• [What to produce]:
In the entries below, identify every line with the string "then" and copy it.

[Data for this exercise]

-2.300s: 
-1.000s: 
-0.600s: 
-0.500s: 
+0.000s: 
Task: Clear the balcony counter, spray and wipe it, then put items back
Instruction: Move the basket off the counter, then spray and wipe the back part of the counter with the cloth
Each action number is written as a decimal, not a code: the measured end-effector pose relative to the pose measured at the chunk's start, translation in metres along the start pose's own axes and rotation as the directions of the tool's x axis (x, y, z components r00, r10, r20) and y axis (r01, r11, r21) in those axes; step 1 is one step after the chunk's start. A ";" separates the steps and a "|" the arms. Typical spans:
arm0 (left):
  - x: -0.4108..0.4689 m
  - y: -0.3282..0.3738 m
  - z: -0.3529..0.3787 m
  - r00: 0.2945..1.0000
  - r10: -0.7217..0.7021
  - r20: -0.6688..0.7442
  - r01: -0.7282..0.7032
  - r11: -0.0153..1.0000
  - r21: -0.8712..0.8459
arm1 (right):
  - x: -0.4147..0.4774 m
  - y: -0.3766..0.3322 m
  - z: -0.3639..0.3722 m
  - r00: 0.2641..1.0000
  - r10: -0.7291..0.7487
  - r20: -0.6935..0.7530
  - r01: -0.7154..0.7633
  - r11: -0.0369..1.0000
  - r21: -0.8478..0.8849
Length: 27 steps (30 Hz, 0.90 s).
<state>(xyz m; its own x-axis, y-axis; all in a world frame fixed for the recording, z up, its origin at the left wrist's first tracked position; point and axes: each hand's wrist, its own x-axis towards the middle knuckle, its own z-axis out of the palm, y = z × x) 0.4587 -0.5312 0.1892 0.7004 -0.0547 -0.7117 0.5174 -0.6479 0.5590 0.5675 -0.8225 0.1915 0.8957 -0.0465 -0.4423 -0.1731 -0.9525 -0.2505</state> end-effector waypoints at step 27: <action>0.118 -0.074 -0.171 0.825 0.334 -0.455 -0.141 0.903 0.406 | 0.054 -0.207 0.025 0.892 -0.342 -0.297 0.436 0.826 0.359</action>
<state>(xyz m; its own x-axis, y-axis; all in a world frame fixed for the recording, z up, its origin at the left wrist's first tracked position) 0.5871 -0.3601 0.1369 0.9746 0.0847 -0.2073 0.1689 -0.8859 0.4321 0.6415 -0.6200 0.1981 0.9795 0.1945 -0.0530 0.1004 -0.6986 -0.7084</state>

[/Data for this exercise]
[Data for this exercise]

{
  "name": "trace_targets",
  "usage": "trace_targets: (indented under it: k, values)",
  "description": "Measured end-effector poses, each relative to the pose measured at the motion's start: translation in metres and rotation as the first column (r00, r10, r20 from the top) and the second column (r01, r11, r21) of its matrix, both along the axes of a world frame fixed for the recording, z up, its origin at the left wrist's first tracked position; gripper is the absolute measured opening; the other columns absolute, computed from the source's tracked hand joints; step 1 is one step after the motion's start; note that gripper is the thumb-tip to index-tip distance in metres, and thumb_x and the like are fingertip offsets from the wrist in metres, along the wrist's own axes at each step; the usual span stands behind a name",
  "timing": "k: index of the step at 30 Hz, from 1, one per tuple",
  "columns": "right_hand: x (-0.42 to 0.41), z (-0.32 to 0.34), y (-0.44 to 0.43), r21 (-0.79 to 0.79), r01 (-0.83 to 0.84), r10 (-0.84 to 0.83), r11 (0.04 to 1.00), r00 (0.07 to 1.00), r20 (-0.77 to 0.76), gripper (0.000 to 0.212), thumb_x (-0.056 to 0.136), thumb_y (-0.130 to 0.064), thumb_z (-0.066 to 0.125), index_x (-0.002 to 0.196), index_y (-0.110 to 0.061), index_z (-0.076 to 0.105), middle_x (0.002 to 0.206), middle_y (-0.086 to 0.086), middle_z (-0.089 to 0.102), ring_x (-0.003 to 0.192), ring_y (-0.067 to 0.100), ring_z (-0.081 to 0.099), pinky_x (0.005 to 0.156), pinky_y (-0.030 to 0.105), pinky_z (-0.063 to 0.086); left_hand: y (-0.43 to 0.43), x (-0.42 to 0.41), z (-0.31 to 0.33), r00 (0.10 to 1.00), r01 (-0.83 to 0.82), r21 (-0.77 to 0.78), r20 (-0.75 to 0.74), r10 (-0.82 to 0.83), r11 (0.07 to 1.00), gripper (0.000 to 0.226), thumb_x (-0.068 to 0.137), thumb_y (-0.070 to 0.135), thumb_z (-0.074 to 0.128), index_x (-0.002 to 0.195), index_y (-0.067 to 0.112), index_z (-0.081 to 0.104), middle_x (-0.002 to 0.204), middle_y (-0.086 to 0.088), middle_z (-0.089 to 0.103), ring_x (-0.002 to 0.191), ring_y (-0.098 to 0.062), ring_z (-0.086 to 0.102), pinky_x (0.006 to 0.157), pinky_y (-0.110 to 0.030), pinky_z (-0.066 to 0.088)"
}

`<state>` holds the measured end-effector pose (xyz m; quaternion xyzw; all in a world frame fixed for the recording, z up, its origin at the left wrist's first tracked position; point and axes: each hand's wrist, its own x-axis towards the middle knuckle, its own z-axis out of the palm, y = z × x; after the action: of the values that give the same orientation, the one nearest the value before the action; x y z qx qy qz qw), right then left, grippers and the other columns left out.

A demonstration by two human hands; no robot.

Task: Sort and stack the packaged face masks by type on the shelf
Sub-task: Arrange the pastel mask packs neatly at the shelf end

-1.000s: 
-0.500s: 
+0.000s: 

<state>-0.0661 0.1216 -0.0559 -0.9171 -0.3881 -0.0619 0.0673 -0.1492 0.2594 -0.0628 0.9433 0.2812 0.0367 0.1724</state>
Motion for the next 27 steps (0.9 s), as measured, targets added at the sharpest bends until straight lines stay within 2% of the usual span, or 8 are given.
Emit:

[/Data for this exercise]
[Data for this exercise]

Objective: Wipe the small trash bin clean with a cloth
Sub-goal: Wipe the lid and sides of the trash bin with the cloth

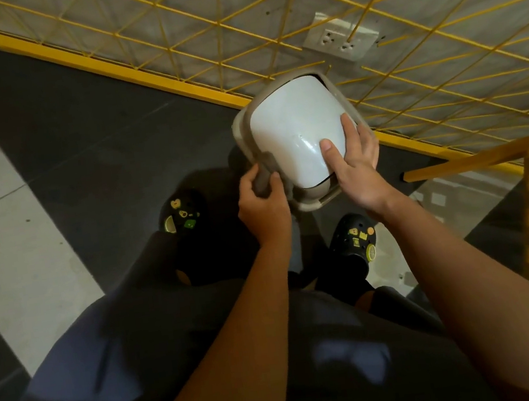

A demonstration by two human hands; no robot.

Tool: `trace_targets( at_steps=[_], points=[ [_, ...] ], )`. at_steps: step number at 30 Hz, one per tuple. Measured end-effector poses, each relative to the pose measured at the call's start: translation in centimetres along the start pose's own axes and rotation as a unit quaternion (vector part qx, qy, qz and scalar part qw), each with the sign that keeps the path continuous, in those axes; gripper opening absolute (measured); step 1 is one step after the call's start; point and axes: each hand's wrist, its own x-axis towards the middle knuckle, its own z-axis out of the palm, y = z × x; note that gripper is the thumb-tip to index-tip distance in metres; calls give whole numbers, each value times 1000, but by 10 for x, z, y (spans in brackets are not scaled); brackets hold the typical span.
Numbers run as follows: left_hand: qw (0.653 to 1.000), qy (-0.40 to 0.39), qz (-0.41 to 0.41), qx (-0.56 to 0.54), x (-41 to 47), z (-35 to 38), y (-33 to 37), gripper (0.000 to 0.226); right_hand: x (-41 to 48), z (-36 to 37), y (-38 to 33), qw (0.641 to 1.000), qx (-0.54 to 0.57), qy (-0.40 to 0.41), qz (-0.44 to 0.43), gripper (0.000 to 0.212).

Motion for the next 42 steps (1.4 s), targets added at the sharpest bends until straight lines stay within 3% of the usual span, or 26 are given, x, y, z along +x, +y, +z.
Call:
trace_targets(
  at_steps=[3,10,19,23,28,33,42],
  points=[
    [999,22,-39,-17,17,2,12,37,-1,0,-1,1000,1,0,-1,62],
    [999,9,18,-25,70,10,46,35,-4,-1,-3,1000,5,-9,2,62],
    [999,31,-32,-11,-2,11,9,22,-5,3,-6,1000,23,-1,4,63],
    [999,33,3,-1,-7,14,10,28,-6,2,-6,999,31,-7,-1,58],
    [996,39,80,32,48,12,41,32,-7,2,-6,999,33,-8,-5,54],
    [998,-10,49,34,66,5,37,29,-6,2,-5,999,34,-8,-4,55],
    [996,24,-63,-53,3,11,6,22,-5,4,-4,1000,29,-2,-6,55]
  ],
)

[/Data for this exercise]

• [Result for this exercise]:
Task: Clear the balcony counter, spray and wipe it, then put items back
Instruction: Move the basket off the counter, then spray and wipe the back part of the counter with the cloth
`<state>` holds the measured end-effector pose (xyz m; quaternion xyzw; all in a world frame fixed for the recording, z up, its origin at the left wrist's first tracked position; point and axes: each hand's wrist, its own x-axis towards the middle knuckle, its own z-axis out of the palm, y = z × x; after the action: of the values that give the same orientation, the one nearest the value before the action; x y z qx qy qz qw), right then left, grippers and the other columns left out.

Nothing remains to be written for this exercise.